#### [PROBLEM DETAILS]
Give back, character for character, the line that includes "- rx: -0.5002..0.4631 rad" and all lines beneath it in the data.
*** Opening of DATA ***
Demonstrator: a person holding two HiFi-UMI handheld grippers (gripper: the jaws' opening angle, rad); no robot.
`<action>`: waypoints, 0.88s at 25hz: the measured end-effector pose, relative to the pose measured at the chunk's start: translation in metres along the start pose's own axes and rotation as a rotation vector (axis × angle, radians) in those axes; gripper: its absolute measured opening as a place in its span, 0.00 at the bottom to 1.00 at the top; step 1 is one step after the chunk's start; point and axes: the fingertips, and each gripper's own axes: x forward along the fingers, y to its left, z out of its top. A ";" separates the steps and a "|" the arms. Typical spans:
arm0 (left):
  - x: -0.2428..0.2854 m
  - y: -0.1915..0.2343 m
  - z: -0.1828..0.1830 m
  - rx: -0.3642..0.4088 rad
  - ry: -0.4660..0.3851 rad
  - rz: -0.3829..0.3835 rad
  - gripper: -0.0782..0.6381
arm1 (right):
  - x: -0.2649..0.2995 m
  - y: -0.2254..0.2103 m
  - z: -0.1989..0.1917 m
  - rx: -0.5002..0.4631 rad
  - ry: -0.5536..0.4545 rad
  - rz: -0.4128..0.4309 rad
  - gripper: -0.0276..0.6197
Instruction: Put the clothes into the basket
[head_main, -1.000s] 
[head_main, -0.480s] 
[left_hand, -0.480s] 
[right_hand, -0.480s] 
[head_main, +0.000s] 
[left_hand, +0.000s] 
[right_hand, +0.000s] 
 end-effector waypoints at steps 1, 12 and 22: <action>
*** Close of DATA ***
#### [RESPONSE AREA]
  - rx: -0.5002..0.4631 rad
  - ry: -0.5536..0.4545 rad
  - rz: -0.4128..0.4309 rad
  - gripper: -0.0276..0.6197
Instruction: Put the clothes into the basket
[head_main, -1.000s] 
[head_main, -0.480s] 
[left_hand, -0.480s] 
[right_hand, -0.480s] 
[head_main, +0.000s] 
[left_hand, +0.000s] 
[right_hand, +0.000s] 
 end-effector waypoints at steps 1, 12 and 22: <action>

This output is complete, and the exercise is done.